What the task requires:
Select every line below containing the word "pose".

↓↓↓

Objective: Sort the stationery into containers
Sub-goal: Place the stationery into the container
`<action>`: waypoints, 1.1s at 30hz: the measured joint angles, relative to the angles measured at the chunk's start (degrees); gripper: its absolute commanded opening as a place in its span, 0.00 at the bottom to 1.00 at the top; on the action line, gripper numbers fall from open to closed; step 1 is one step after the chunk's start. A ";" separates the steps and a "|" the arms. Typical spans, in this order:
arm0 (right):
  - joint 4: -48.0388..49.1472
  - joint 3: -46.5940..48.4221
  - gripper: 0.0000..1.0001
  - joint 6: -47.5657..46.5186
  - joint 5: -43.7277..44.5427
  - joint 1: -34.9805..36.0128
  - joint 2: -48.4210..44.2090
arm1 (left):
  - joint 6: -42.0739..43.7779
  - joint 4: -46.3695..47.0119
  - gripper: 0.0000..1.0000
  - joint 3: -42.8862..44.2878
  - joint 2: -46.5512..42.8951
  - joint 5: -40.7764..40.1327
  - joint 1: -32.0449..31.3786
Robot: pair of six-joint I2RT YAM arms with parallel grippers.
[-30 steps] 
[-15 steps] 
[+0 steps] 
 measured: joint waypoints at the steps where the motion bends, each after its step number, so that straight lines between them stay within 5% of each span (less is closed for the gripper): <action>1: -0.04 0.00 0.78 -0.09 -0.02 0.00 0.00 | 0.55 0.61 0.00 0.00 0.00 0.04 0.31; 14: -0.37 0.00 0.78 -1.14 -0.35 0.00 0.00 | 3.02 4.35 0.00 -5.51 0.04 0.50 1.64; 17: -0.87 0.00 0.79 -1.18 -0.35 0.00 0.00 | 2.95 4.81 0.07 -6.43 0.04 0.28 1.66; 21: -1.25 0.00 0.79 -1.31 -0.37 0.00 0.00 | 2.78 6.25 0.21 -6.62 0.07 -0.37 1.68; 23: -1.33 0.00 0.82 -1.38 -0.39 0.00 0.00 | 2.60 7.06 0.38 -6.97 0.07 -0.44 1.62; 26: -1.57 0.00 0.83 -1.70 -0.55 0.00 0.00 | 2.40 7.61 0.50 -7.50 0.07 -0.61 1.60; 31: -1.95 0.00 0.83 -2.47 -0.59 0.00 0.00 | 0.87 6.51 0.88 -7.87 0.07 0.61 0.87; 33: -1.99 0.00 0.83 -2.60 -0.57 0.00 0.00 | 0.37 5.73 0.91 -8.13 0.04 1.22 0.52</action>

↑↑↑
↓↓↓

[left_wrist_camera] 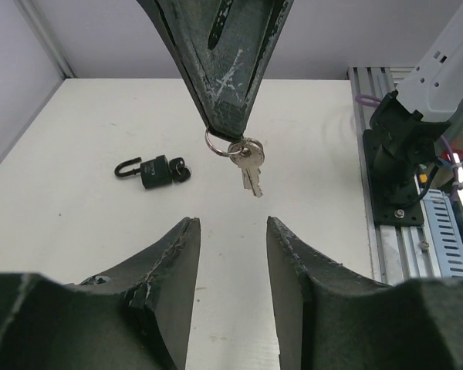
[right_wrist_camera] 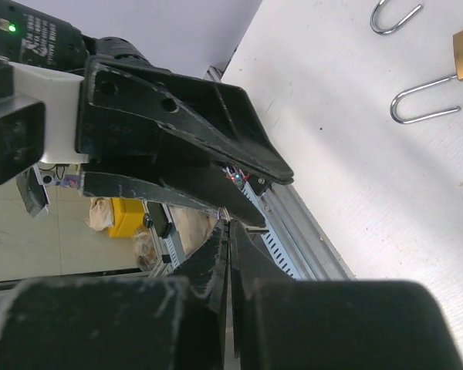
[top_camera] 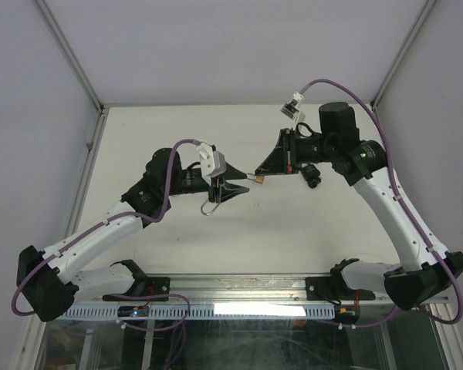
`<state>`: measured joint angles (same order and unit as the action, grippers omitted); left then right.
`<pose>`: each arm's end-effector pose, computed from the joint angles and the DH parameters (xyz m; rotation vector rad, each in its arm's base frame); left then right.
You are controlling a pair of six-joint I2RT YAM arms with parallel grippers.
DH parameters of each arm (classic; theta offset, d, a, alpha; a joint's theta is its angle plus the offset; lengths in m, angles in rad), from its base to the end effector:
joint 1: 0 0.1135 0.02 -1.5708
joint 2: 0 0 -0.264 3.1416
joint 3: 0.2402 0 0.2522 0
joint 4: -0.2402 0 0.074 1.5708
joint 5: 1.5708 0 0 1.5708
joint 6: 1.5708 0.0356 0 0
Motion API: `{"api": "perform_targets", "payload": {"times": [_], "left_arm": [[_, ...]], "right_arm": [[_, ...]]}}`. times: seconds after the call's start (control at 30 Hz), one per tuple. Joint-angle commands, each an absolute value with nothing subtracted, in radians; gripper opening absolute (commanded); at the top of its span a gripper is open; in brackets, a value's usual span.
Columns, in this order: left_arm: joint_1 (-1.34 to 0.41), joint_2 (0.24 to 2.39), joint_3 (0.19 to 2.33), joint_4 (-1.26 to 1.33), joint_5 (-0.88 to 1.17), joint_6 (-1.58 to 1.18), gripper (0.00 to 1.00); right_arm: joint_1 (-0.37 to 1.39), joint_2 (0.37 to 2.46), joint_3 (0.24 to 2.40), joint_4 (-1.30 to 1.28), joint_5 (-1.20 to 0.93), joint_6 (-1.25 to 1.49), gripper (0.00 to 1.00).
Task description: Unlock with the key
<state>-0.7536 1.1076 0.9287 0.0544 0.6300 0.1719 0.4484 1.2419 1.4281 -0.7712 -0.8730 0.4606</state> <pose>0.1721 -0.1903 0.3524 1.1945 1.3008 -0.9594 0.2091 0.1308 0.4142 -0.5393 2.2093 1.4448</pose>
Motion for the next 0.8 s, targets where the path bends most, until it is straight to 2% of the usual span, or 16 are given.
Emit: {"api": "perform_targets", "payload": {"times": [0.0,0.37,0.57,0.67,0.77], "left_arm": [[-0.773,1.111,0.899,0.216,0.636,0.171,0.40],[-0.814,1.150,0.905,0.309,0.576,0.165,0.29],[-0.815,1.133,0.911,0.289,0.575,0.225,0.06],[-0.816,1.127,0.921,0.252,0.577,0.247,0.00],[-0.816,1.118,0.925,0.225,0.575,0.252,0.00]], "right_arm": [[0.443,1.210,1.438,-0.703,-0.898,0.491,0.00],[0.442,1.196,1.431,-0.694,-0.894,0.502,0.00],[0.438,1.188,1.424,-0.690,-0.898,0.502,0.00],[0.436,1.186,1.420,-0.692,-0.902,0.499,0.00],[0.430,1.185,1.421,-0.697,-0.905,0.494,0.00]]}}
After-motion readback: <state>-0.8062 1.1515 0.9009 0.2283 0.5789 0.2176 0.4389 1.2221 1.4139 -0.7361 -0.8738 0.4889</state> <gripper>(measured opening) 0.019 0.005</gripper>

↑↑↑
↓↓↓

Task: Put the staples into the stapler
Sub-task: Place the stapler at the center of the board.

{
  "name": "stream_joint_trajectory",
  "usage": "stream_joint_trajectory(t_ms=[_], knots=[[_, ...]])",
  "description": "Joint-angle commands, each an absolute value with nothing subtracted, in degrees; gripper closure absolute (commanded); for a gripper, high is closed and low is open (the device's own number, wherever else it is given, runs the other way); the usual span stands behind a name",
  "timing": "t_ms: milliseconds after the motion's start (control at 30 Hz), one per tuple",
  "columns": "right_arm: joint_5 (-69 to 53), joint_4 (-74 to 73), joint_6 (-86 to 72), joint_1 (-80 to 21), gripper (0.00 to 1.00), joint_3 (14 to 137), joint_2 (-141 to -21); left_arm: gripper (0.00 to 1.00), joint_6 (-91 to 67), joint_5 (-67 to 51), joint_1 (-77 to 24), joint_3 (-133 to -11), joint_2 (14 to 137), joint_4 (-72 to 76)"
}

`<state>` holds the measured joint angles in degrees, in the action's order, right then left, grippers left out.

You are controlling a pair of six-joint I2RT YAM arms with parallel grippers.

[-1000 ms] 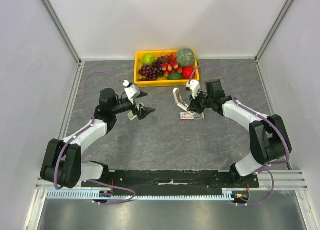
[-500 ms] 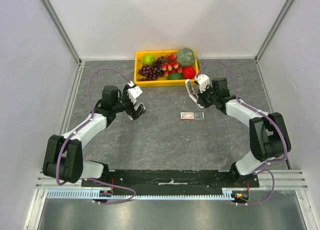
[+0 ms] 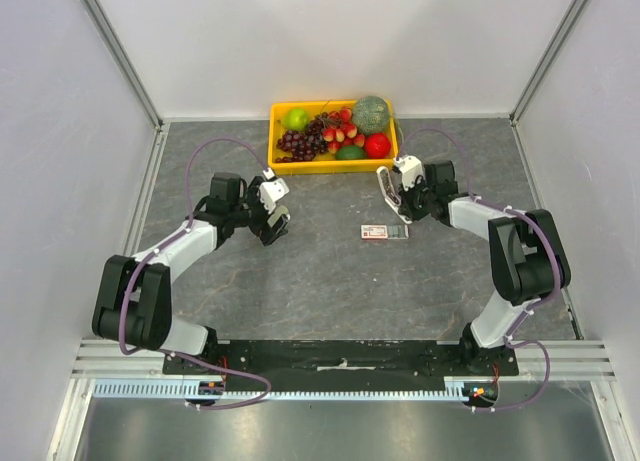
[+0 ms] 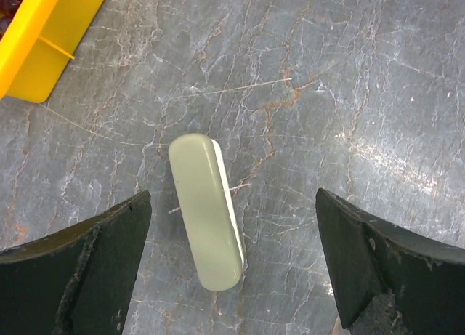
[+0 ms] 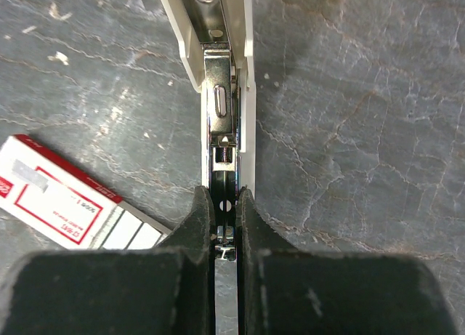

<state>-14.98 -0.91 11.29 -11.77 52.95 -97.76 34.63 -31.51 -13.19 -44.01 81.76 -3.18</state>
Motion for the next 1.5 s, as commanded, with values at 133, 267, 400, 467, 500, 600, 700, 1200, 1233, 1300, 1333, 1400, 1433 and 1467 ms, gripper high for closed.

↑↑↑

Your response:
`<pose>`: each arm's end-effector pose, computed from the joint angles and the DH parameters (xyz m; rotation vector rad, each in its arm's base frame); left then right.
<state>-0.7536 1.1076 0.9287 0.0544 0.6300 0.1719 0.4484 1.2419 1.4281 -0.7712 -0.8730 0.4606</state> <pose>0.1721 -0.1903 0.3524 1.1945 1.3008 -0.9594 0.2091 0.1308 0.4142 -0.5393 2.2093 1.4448</pose>

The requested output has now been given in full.